先月14日、SFCにプロ将棋棋士の羽生善治氏が来塾し、加藤貴昭環境情報学部准教授らが担当する「身体論」の授業の一環として特別講演が行われた。
身体論とは、多様な専門分野から文字通り身体という事象にアプローチする学問。講演ではこの身体論に沿いながら、羽生氏の棋士人生を通して培った能力について語った。
まず羽生氏は、将棋において次の一手を考える際に要求される直観、読み、大局観について述べた。たいていの場面で将棋の次の一手は80通りほどの可能性が存在するが、その大半をまず直観によって切り捨てた後、読みによって精査する。それでもその変化の数は膨大で絞りきれず、そうしたときに必要なのが大局観。これは方針、戦略のようなものでいわば木ではなく森を見て状況を判断する能力を指すという。
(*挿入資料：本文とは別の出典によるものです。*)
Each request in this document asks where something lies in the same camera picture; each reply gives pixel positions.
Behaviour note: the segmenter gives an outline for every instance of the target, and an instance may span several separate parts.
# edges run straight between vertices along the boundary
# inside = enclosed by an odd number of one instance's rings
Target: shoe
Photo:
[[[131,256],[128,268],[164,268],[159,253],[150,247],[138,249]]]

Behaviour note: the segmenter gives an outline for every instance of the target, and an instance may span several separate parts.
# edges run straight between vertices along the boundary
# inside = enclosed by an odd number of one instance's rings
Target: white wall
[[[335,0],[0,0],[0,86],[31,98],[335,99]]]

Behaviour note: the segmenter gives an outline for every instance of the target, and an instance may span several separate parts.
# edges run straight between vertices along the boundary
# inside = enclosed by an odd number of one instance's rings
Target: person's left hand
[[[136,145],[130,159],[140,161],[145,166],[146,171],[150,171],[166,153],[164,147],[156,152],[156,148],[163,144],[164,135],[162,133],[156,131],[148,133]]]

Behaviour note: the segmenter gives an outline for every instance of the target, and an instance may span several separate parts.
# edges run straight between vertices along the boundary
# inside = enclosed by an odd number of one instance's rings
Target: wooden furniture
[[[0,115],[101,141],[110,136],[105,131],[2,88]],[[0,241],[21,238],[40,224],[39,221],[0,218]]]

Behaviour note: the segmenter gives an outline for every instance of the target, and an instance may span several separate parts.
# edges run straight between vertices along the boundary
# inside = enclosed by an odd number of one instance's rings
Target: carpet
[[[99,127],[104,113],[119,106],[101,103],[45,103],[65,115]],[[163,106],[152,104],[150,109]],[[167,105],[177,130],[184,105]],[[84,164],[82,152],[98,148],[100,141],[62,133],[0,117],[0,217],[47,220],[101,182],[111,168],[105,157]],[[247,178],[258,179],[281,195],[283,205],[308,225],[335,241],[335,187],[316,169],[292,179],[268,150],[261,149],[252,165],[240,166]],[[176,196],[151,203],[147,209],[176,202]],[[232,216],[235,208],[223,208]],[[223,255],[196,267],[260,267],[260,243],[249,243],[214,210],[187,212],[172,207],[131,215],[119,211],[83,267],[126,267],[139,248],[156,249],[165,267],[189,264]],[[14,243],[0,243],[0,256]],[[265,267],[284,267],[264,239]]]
こうした直観や大局観という能力は無駄を省いていくという引き算の能力であると指摘。近年コンピュータが発達しコンピュータ将棋も強くなっているが、コンピュータの強さが読みの速さによる足し算の能力であることとは対照的だという。
次いで、記憶について語った。棋士が将棋の修行をする際、棋譜(対局の結果を記録したもの)を覚えるという方法がある。膨大な量の棋譜をそらんじるのは大変なようだが、羽生氏はプロの残した棋譜はストーリー性を持つためカラオケのレパートリを増やすような感覚で覚えられるという。一方で初心者の棋譜になるとそうしたストーリー性が乱れ、覚えにくくなる。こうした観点から記憶という現象を考察した。
他に精神力について、羽生氏が色紙を書く際に使う「八方玲瓏」という言葉に触れて紹介したほか、集中力などについても述べた。
講演の後は、加藤准教授から羽生氏へいくつか質問された後、会場全体での質問タイムに移り活発に質疑応答が行われた。